== Segment start ==
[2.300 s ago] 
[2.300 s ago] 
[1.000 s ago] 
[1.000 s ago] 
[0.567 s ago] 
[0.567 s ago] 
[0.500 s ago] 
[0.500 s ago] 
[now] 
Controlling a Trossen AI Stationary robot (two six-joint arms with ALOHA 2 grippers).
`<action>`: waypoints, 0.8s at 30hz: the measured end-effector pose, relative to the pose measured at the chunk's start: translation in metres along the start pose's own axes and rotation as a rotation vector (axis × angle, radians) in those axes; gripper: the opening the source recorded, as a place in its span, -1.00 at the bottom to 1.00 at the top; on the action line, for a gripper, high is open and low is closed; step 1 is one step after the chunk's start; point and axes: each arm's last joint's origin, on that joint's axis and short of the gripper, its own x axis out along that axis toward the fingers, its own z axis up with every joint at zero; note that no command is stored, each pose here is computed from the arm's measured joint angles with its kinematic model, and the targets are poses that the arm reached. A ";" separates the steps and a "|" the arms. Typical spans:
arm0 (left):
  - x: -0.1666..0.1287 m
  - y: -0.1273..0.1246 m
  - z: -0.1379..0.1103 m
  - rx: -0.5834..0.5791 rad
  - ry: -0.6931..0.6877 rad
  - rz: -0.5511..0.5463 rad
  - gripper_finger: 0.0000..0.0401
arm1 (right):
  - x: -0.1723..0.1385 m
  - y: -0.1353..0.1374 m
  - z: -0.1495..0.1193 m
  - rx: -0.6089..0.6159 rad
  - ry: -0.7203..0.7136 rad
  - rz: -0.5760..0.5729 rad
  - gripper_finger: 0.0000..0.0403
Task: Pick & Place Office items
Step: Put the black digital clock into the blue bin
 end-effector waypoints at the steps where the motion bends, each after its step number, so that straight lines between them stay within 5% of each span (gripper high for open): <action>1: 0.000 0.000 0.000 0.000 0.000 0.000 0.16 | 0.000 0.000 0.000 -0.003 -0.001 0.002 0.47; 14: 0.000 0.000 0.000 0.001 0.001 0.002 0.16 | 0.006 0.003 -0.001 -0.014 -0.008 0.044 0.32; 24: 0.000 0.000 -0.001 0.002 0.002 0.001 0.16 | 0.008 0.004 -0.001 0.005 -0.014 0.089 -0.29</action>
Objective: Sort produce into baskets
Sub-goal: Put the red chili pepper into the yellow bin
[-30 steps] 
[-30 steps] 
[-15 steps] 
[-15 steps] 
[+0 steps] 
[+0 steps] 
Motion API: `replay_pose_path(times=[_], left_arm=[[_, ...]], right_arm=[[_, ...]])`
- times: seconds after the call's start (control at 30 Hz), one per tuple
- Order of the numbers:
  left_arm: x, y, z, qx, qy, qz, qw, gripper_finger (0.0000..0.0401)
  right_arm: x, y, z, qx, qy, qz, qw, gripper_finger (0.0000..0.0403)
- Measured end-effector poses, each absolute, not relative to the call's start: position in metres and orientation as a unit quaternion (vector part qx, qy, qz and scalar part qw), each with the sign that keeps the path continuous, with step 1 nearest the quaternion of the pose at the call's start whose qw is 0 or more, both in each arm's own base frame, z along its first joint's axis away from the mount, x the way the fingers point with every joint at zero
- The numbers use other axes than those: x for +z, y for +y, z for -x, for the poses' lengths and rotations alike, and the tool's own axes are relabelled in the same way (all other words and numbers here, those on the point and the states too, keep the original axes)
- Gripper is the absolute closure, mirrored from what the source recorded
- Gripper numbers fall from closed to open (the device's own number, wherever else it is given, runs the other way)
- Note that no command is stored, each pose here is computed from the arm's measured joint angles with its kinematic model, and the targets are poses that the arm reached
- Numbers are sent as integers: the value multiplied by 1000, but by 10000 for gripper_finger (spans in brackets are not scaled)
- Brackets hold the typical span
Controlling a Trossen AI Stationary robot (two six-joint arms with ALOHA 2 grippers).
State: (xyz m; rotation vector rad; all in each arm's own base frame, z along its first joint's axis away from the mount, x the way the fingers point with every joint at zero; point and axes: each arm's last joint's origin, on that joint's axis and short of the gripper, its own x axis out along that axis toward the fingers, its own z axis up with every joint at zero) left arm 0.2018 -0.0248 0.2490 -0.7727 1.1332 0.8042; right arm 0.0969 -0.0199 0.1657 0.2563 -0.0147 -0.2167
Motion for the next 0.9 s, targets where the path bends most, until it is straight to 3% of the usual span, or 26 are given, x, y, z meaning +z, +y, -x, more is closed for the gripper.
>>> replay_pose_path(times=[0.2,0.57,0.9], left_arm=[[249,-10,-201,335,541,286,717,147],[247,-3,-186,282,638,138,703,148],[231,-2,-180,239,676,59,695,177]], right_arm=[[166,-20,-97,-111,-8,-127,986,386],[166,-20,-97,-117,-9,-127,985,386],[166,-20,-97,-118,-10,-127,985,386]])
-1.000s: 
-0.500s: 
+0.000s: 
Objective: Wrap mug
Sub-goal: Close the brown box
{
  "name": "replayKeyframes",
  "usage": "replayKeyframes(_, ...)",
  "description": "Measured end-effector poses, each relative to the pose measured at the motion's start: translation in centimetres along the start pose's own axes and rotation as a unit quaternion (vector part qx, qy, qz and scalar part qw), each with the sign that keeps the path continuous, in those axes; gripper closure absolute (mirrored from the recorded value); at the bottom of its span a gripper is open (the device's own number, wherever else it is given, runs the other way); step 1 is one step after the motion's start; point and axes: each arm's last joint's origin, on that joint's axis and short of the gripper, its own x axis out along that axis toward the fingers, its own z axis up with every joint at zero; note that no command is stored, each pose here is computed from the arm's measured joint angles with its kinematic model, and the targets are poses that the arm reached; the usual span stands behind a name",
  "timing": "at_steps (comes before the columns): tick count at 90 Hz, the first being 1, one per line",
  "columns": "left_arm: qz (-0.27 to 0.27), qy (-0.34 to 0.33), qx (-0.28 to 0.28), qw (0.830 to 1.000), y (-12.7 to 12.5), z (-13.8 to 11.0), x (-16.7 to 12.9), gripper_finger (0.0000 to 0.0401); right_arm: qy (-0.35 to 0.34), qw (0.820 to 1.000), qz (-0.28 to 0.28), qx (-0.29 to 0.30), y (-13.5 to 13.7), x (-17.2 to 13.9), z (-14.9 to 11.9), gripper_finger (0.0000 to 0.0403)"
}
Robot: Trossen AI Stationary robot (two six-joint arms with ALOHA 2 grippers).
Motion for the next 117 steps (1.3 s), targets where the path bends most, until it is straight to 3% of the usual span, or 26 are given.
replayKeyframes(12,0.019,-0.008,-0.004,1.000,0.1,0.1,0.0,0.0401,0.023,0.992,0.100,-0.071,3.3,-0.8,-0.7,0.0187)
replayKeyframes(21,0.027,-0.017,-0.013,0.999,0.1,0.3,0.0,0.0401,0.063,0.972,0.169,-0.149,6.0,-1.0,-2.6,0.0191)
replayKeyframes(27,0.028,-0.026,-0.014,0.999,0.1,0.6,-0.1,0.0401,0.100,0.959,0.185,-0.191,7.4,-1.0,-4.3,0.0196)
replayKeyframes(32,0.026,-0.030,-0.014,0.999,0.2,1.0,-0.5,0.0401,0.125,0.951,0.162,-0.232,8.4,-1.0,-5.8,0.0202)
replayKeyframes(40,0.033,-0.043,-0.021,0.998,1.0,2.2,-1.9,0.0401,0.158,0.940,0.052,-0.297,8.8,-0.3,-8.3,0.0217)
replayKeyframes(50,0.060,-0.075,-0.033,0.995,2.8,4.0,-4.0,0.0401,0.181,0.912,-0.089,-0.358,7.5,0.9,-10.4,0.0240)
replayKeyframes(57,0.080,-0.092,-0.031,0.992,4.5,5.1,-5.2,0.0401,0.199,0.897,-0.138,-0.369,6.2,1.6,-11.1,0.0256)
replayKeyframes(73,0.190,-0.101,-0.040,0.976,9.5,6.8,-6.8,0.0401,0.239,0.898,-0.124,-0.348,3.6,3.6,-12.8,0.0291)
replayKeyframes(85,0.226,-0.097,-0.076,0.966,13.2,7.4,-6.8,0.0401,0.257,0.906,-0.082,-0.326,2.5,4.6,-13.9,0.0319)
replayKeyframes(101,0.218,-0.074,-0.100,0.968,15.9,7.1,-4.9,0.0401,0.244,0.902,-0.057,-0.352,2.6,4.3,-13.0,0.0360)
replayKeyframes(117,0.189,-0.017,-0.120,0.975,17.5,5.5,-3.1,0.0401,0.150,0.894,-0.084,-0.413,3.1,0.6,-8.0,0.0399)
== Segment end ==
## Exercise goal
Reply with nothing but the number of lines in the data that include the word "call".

## Exercise output
2